The subject of the review is the diffraction of an electromagnetic wave on a periodic condensed matter where the Bragg condition is satisfied at the frequency of resonance excited in this medium. The Bragg systems known as resonant photonic crystals in general have been considered, and the propagation, reflection, transmission, and diffraction of electromagnetic radiation in different objects—(I) periodic quantum-well structures near the exciton resonance, (II) optical lattices of atoms cooled in a laser field, and (III) bulk crystals and multilayers with gamma-ray resonance intranuclear transitions—have been described in a unified context. The main attention has been paid to the steady-state linear diffraction, including resonant reflection and transmission, which is the best studied and allows a comparison of the three aforementioned systems with the aim of revealing specific characteristics and common features. A characteristic common property of the considered systems is the suppression of non-radiative channels and an inhomogeneous broadening of the resonance frequency. The second fundamental property of resonant photonic crystals is that the interaction of light with resonant excitation can occur in two regimes depending on the thickness of the sample.

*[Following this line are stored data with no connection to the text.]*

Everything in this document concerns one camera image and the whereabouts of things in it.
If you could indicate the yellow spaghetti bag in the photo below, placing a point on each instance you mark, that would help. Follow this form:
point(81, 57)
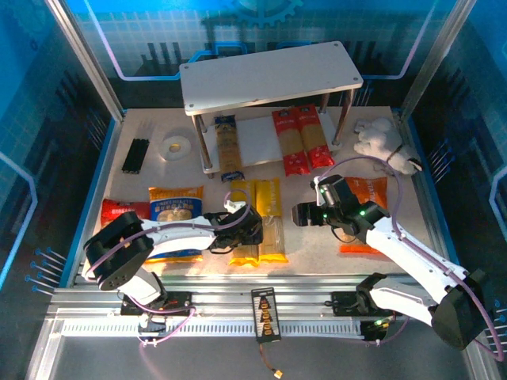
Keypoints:
point(272, 221)
point(241, 190)

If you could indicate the orange pasta bag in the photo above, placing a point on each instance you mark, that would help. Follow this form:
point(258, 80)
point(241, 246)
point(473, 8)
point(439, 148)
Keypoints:
point(370, 190)

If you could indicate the red spaghetti bag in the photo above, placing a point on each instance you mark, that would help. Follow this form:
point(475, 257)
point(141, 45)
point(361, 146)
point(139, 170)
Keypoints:
point(315, 138)
point(291, 146)

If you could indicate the blue orecchiette pasta bag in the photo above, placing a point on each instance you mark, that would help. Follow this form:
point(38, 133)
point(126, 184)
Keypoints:
point(176, 206)

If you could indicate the blue spaghetti bag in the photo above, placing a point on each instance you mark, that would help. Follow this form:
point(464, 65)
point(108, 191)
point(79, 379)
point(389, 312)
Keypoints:
point(229, 150)

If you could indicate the red macaroni bag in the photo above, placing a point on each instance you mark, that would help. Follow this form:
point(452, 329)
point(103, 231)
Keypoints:
point(119, 210)

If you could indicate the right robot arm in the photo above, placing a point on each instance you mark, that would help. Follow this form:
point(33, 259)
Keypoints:
point(416, 253)

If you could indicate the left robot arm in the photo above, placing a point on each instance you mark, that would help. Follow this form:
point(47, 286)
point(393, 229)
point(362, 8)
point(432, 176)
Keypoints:
point(178, 237)

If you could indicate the white two-tier shelf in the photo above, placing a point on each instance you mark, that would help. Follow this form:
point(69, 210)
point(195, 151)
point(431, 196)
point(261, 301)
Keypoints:
point(269, 75)

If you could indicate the white plush toy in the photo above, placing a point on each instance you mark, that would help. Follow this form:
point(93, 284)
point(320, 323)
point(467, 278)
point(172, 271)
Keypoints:
point(380, 138)

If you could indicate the black power distribution board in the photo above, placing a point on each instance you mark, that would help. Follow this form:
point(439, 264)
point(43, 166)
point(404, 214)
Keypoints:
point(266, 314)

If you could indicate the white tape roll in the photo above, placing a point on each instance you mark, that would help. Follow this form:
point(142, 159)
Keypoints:
point(175, 147)

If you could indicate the small black controller board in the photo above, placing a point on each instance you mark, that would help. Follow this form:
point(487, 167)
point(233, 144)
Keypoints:
point(372, 330)

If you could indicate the black ridged block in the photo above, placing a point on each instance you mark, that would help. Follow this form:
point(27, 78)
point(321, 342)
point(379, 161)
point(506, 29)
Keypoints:
point(135, 155)

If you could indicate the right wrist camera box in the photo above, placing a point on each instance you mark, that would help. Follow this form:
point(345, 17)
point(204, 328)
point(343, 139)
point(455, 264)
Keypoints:
point(320, 186)

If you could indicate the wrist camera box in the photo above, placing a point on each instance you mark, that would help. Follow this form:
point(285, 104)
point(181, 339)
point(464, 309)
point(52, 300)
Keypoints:
point(234, 206)
point(320, 186)

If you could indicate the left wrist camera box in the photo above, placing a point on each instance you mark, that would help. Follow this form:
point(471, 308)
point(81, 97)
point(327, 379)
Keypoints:
point(234, 206)

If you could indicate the aluminium frame rail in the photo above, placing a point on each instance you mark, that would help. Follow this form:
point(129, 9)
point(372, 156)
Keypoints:
point(229, 289)

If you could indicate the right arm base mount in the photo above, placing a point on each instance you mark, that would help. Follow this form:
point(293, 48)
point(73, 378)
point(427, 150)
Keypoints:
point(342, 305)

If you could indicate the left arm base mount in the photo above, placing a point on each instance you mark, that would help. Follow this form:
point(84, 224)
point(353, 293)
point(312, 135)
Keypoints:
point(178, 302)

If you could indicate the aluminium frame post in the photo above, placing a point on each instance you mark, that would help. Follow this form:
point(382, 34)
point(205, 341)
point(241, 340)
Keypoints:
point(92, 67)
point(429, 67)

In the superradiant regime realized for a small number of resonant layers $N$ (fine structures), the height of the peak and half-width of the reflection spectrum monotonically increase with increasing value of $N$. With a further increase in $N$, there occurs a transition to a photonic-crystal regime where the half-width of the reflection spectrum is saturated, which manifests itself in the form of an optical stop band. The theoretical description is illustrated by experimental spectra measured for all three resonant Bragg systems.